= Crohn's Disease Activity Index =

Research tool to quantify Crohn's symptoms

The Crohn's Disease Activity Index or CDAI is a research tool used to quantify the symptoms of patients with Crohn's disease. This is of useful importance in research studies done on medications used to treat Crohn's disease; most major studies on newer medications use the CDAI in order to define response or remission of disease. As Crohn's disease is a disease with a variety of symptoms that affect quality of life, the quantification of symptoms may be of secondary importance to a quantitative assessment of the effect on quality of life. This has been addressed by the Inflammatory Bowel Disease Questionnaire (IBDQ) and other indices of quality of life for patients with Crohn's disease.

==Components of the index==
The CDAI was developed by WR Best and colleagues from the Midwest Regional Health Center in Illinois, in 1976. It consists of eight factors, each summed after adjustment with a weighting factor. The components and weighting factors are the following:

| Clinical or laboratory variable | Weighting factor |
|---|---|
| Number of liquid or soft stools each day for seven days | x 2 |
| Abdominal pain (graded from 0-3 on severity) each day for seven days | x 5 |
| General well being, subjectively assessed from 0 (well) to 4 (terrible) each day for seven days | x 7 |
| Presence of complications^{*} | x 20 |
| Taking Lomotil or opiates for diarrhea | x 30 |
| Presence of an abdominal mass (0 as none, 2 as questionable, 5 as definite) | x 10 |
| Hematocrit of <0.47 in men and <0.42 in women | x 6 |
| Percentage deviation from standard weight | x 1 |

- One point each is added for each set of complications:
- the presence of joint pains (arthralgia) or frank arthritis
- inflammation of the iris or uveitis
- presence of erythema nodosum, pyoderma gangrenosum, or aphthous ulcers
- anal fissures, fistulae or abscesses
- other fistulae
- fever during the previous week.

Remission of Crohn's disease is defined as CDAI below 150. Severe disease was defined as a value of greater than 450. Most major research studies on medications in Crohn's disease define response as a fall of the CDAI of greater than 70 points.

==Harvey-Bradshaw index==
The Harvey-Bradshaw index was devised in 1980 as a simpler version of the CDAI for data collection purposes. It consists of only clinical parameters:
- general well-being (0 = very well, 1 = slightly below average, 2 = poor, 3 = very poor, 4 = terrible)
- abdominal pain (0 = none, 1 = mild, 2 = moderate, 3 = severe)
- number of liquid stools per day
- abdominal mass (0 = none, 1 = dubious, 2 = definite, 3 = tender)
- complications, as above, with one point for each.
A score of less than 5 is generally considered to represent clinical remission.

A Simple Index of Crohn's disease activity has also been developed.

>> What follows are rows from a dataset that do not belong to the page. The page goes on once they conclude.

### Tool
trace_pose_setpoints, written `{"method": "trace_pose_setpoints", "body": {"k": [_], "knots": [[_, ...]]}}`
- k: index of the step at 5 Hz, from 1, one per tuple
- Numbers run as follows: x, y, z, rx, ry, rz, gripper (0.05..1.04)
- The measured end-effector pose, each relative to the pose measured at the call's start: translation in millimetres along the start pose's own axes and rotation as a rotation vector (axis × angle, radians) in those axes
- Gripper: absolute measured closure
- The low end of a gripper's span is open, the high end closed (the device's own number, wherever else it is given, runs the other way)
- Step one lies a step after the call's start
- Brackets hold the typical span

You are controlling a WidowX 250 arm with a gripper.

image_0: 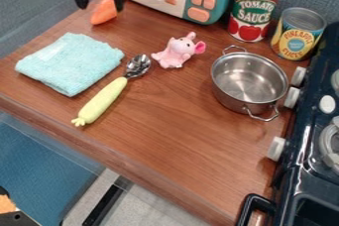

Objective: Move the yellow spoon to the center

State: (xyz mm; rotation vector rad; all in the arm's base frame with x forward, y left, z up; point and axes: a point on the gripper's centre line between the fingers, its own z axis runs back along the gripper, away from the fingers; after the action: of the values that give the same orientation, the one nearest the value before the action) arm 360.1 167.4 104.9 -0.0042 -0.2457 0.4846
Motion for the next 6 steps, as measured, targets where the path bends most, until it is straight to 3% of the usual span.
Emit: {"method": "trace_pose_setpoints", "body": {"k": [1,2,3,4,6], "knots": [[-18,-9,20,0.009,-0.023,0.001,0.083],[-45,-25,40,-0.039,-0.038,-0.016,0.083],[-81,-38,45,-0.087,-0.003,-0.008,0.083],[-107,-59,39,-0.081,0.043,-0.083,0.083],[-146,-65,13,-0.088,0.183,-0.124,0.084]]}}
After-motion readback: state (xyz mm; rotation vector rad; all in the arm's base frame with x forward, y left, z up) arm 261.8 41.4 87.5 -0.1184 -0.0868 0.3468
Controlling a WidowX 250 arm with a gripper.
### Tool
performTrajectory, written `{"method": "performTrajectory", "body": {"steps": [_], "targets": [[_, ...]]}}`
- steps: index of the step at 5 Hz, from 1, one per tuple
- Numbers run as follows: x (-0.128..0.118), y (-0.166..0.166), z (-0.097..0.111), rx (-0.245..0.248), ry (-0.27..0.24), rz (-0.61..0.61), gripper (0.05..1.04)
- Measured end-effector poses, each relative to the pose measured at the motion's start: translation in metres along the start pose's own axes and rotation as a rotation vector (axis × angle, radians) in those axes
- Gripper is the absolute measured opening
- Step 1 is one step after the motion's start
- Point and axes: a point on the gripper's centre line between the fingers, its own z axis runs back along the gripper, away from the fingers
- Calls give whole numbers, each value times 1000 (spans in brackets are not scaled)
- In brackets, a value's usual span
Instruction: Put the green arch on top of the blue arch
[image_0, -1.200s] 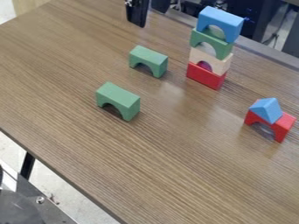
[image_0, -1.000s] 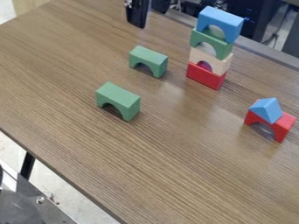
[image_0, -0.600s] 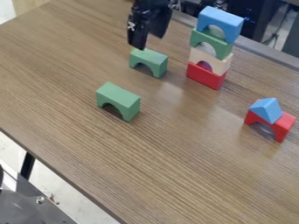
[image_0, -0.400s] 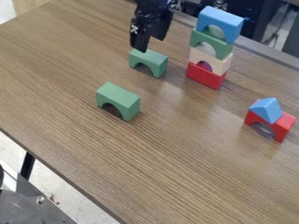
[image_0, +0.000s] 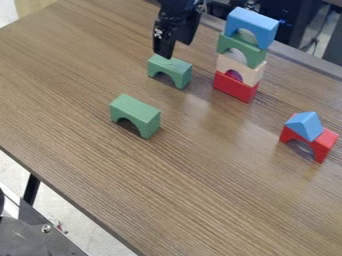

==Validation of the CDAI==
While the CDAI is considered to be the gold standard for assessing disease activity in Crohn's disease, validation of the index has been varied. A key criticism of the CDAI is that it does not incorporate a subjective assessment of quality of life, endoscopic factors, or systemic features, such as fatigue into its calculation. The CDAI correlated well with protein loss in the bowel in patients with protein losing enteropathy.

==Inflammatory Bowel Disease Questionnaire==
As most symptoms of Crohn's disease broadly affect quality of life, attempts have been made to incorporate physical, social, and emotional performance characteristics into tests for severity of Crohn's disease. The Inflammatory Bowel Disease Questionnaire (IBDQ) was developed to incorporate elements of social, systemic and emotional symptoms, as well as bowel related symptoms into an activity index. In a study of 305 patients in Ontario, the IBDQ was found to correlate well with the CDAI in assessing disease activity, but had the added benefit of being a more robust tool for determining the effect of symptoms on perceived quality of life.